Closed GoogleCodeExporter closed 9 years ago
We've been puzzling over how to represent hash functions in a generalized way,
and this is a very interesting idea for that. I think it would take the form
of a separate HashFunction interface, but perhaps Equivalence should connect to
that... we'll consider.
Original comment by kevinb@google.com
on 28 Sep 2010 at 1:37
Original comment by fry@google.com
on 26 Jan 2011 at 10:26
Original comment by kevinb@google.com
on 27 Jan 2011 at 6:16
[deleted comment]
Original comment by kevinb@google.com
on 13 Jul 2011 at 6:19
Original comment by kevinb@google.com
on 18 Jul 2011 at 3:53
Here's an API sketch.
HashCode {
int bits(); // asBytes().length * 8
byte[] asBytes();
int asInt(); // first 4 bytes little-endian
long asLong(); // similarly. throws if < 8 bytes
}
HashFunction {
int bits();
Hasher newHasher();
// shortcuts; not sure which exact set we want
HashCode hashBytes(byte[]);
HashCode hashChars(CharSequence);
HashCode hashLong(long);
}
Hashing {
HashFunction murmur3_32();
HashFunction murmur3_32(int seed);
HashFunction murmur3_128();
HashFunction murmur3_128(int seed);
// we choose a hash function for you. arbitrarily wide.

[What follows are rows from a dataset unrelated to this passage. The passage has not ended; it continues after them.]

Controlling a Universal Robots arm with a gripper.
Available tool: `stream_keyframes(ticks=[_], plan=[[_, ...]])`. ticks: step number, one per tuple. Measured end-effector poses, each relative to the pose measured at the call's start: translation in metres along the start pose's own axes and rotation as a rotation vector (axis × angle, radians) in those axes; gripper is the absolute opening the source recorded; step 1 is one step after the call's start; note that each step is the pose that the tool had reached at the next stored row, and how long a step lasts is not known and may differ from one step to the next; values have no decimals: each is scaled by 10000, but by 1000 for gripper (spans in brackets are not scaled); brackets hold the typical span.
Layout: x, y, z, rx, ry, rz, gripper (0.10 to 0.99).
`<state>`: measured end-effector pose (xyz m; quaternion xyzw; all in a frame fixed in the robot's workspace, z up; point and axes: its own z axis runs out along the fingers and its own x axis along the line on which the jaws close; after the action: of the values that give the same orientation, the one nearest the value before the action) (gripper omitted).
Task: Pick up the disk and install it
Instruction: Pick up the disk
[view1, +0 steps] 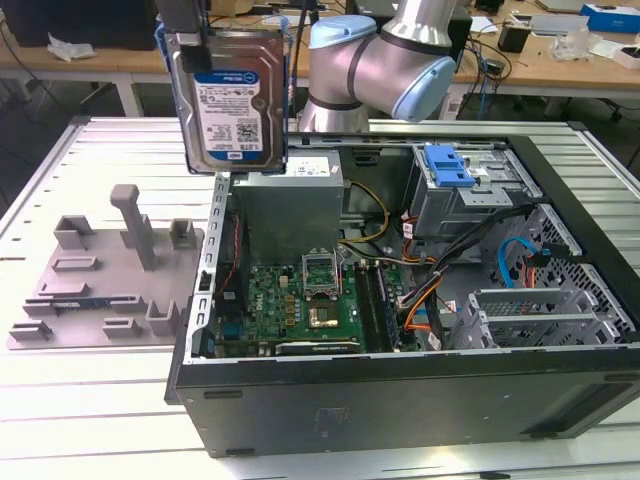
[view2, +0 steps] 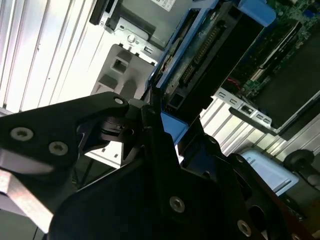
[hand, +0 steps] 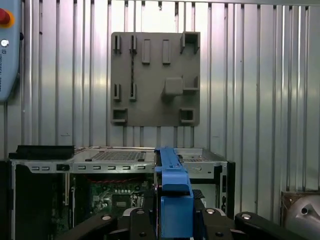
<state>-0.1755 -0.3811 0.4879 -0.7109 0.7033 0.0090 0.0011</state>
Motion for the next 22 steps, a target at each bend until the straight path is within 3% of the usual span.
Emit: stream_keyframes(ticks=[2, 4, 11, 16, 22], plan=[[24, -57, -1, 1, -1, -2, 369], [81, -198, -3, 0, 0, -3, 369], [215, -514, -9, 0, 0, 0, 369], [378, -882, -15, 1, -1, -1, 369], [561, -1258, -22, 1, -1, -2, 369]])
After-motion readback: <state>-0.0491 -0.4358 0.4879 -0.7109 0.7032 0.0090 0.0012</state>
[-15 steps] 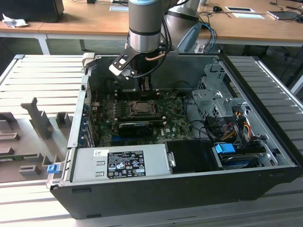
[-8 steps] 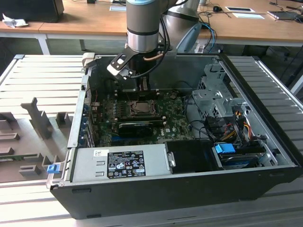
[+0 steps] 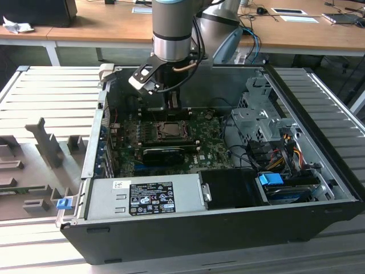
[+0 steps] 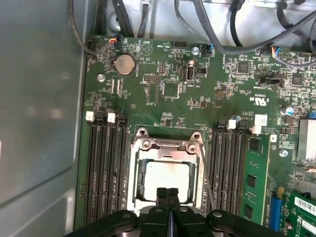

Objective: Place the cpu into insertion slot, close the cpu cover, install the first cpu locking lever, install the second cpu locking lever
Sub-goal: 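Install the first cpu locking lever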

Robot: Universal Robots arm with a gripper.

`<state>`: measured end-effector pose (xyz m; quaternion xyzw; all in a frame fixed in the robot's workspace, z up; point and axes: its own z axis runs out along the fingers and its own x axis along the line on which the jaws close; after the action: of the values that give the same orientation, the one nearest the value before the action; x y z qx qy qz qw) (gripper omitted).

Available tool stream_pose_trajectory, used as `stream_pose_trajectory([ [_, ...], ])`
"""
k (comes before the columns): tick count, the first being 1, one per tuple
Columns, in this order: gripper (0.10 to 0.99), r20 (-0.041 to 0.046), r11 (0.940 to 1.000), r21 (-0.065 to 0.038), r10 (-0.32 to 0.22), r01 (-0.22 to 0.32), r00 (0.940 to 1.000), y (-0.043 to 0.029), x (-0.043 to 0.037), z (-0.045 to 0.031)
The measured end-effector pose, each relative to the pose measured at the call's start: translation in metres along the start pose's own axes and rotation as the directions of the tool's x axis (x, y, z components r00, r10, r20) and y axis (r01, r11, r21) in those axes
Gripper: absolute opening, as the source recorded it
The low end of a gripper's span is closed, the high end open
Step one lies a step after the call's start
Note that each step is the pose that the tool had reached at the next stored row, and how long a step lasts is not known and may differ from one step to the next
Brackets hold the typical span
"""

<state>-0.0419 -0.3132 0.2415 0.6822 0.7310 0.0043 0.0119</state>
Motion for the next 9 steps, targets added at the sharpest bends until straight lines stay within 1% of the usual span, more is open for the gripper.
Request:
stream_pose_trajectory([
  [3,0.106,0.0004,1.0000,0.000,0.000,0.000,1.0000,0.0002,-0.0001,-0.0094],
  [5,0.106,0.0029,1.0000,0.000,0.000,0.000,1.0000,0.0003,-0.0001,-0.0140],
  [6,0.106,0.0044,1.0000,0.000,0.000,0.000,1.0000,0.0005,-0.0002,-0.0185],
  [7,0.106,0.0064,1.0000,0.000,0.000,0.000,1.0000,0.0006,-0.0002,-0.0251],
  [8,0.106,0.0085,1.0000,0.001,0.000,0.000,1.0000,0.0007,-0.0003,-0.0292],
  [9,0.106,0.0096,0.9997,0.000,-0.024,0.024,0.9997,0.0007,-0.0003,-0.0292],
])
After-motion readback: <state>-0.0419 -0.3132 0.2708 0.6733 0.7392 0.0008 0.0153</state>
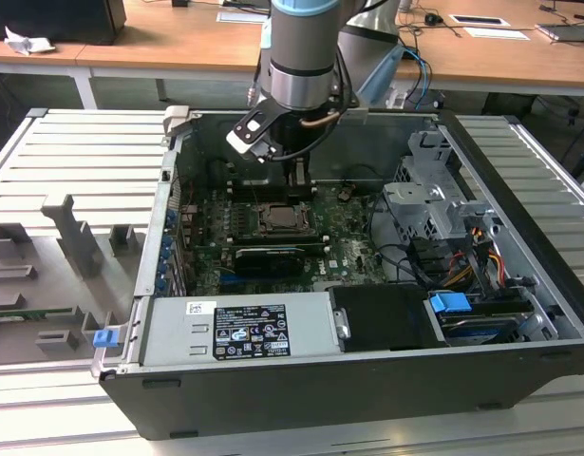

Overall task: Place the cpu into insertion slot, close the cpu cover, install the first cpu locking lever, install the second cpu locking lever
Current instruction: 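Close the cpu cover, then install the first cpu locking lever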

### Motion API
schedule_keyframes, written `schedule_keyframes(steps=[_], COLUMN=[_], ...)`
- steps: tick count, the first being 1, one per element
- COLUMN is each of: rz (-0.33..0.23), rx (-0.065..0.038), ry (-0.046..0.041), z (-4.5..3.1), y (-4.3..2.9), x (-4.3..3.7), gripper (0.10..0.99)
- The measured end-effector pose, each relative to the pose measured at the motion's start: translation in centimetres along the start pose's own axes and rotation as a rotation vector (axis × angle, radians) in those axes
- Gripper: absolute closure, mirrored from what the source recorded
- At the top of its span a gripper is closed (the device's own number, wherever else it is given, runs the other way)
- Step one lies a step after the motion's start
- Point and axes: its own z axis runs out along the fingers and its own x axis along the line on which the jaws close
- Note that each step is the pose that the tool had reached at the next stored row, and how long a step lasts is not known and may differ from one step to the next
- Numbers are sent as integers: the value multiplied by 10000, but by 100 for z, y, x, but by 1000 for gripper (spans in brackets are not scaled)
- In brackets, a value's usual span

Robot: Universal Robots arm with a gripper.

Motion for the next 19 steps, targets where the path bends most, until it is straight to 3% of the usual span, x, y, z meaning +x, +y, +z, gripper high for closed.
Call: schedule_keyframes(steps=[7,12,13,14,19], rz=[0,-1,-2,-5,-3], rx=[0,0,1,3,1], ry=[0,-14,-98,-116,-114], z=[-2,-28,-43,-54,-89], y=[-108,-113,-113,-112,-112], x=[2,2,5,5,6], gripper=[980,980,980,980,980])
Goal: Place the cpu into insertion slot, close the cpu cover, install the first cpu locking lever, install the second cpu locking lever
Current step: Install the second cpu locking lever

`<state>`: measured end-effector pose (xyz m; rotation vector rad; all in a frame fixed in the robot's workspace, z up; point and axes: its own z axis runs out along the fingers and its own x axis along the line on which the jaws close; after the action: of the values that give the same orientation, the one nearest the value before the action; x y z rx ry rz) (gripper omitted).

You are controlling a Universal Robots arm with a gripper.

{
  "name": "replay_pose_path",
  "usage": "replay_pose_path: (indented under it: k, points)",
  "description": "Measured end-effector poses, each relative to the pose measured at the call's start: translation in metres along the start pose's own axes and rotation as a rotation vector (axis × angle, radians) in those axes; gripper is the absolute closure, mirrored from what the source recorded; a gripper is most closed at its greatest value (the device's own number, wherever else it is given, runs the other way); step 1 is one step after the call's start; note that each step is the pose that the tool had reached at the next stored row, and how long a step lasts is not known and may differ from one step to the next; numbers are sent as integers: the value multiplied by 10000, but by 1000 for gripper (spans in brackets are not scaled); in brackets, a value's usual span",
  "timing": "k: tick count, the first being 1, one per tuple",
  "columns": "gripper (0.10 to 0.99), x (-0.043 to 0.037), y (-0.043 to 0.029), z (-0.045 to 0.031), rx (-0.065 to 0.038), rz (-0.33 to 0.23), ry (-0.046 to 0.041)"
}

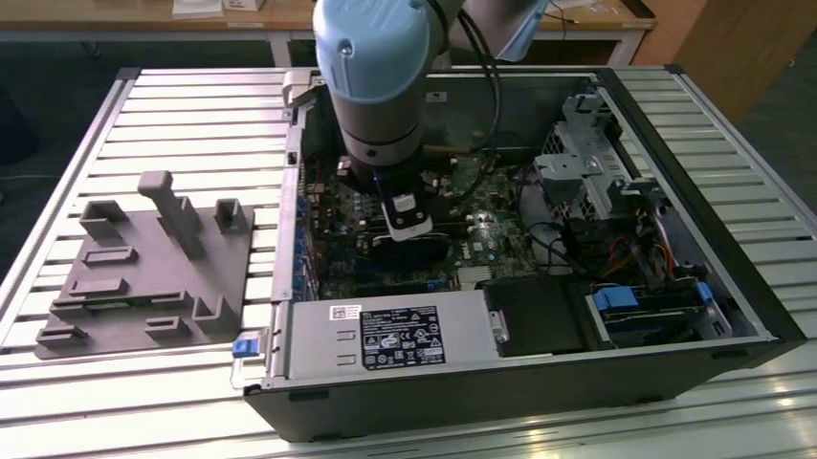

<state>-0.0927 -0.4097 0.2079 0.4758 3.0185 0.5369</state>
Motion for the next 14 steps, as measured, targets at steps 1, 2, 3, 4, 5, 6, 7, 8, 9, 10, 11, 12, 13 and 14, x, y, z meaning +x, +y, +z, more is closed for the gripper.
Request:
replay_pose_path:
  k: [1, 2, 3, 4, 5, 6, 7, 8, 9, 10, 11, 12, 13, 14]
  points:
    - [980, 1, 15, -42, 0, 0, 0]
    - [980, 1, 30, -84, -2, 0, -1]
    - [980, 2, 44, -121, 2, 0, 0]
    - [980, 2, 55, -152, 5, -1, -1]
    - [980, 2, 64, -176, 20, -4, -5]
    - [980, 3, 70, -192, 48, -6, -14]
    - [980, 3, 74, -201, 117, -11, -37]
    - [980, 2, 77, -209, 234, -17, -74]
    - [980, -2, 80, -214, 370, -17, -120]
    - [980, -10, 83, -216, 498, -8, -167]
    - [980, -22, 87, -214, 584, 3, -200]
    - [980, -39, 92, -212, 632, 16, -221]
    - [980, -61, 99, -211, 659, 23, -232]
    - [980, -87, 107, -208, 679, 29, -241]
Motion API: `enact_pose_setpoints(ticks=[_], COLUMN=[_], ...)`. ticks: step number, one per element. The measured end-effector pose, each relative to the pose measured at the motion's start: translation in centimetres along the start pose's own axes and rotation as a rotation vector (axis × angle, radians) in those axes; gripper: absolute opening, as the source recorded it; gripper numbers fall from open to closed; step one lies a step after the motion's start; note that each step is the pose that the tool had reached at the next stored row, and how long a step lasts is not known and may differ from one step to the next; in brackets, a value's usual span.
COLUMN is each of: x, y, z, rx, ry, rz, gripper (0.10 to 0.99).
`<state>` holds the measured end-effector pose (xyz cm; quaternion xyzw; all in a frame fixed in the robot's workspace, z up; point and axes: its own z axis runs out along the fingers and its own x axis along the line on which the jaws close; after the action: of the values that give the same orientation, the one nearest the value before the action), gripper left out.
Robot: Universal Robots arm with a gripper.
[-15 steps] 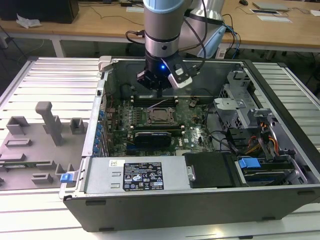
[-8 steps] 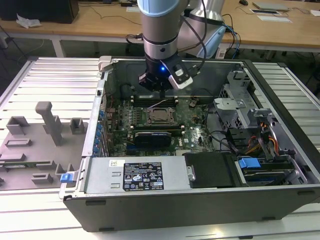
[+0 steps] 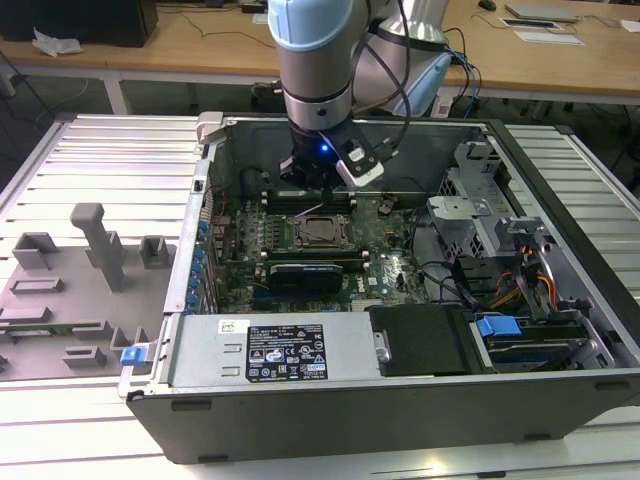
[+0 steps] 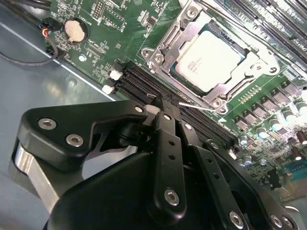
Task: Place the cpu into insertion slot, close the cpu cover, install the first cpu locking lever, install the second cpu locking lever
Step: 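Install the first cpu locking lever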
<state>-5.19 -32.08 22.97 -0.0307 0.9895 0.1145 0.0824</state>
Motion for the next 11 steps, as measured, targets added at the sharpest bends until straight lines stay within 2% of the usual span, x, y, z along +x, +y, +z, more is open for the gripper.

HashFunction goodFastHash(int minimumBits);
HashFunction md5(); // adapters of MessageDigest
HashFunction sha1();
HashFunction crc32(); // adapters of Checksum
}
Hasher {
Hasher putInt(int);
Hasher putLong(long);
// etc. etc.
HashCode hash();
}
Ideally, I would like to change Equivalence.hash() to return HashCode, allowing
it to take part in all this fun.
Original comment by kevinb@google.com
on 1 Aug 2011 at 9:09
On Hasher I left out
putBytes(byte[])
putBytes(byte[], int, int)
putChars(CharSequence) // hashes bytes directly, no encoding
putChars(CharSequence, Charset) // unsure if we need this
Incidentally, the multibyte methods like putInt() are specified to be
equivalent to calling putBytes() with the little-endian representation of that
value.
(Endianness shouldn't matter to most users; for those it does it will likely be
for compatibility with native code in which case LE is more commonly desired;
and otherwise you can simply use Ints.toByteArray() and so forth to get the BE
representation.)
Original comment by kevinb@google.com
on 1 Aug 2011 at 9:12
[deleted comment]
Kevin left out this:
interface Funnel<T> {
void funnel(T, Sink);
}
For a List<T>, and a Funnel<T>, you would iterate the elements and pass them to
the funnel, or if T is a fixed type, you could just extract the relevant parts
directly.
Please note that this only works for lists. It's just broken for Set. So when
you have a collection, the best (/the only) option is really to just extract
the collection.hashCode() value.
Original comment by andr...@google.com
on 13 Oct 2011 at 7:34
It isn't exactly that it's "broken for Set"; it's simply that *you* have to
ensure that the collection is in a deterministic order before you feed the data
in. So it's fine for SortedSet or for a LHS that you always populate in a
specific way, while it's broken for some Lists that people "use like"
Sets/Multisets.
Original comment by kevinb@google.com
on 16 Oct 2011 at 3:31
[deleted comment]
Right, I always forget SortedSet. About LHS, hmm, not that confident with that.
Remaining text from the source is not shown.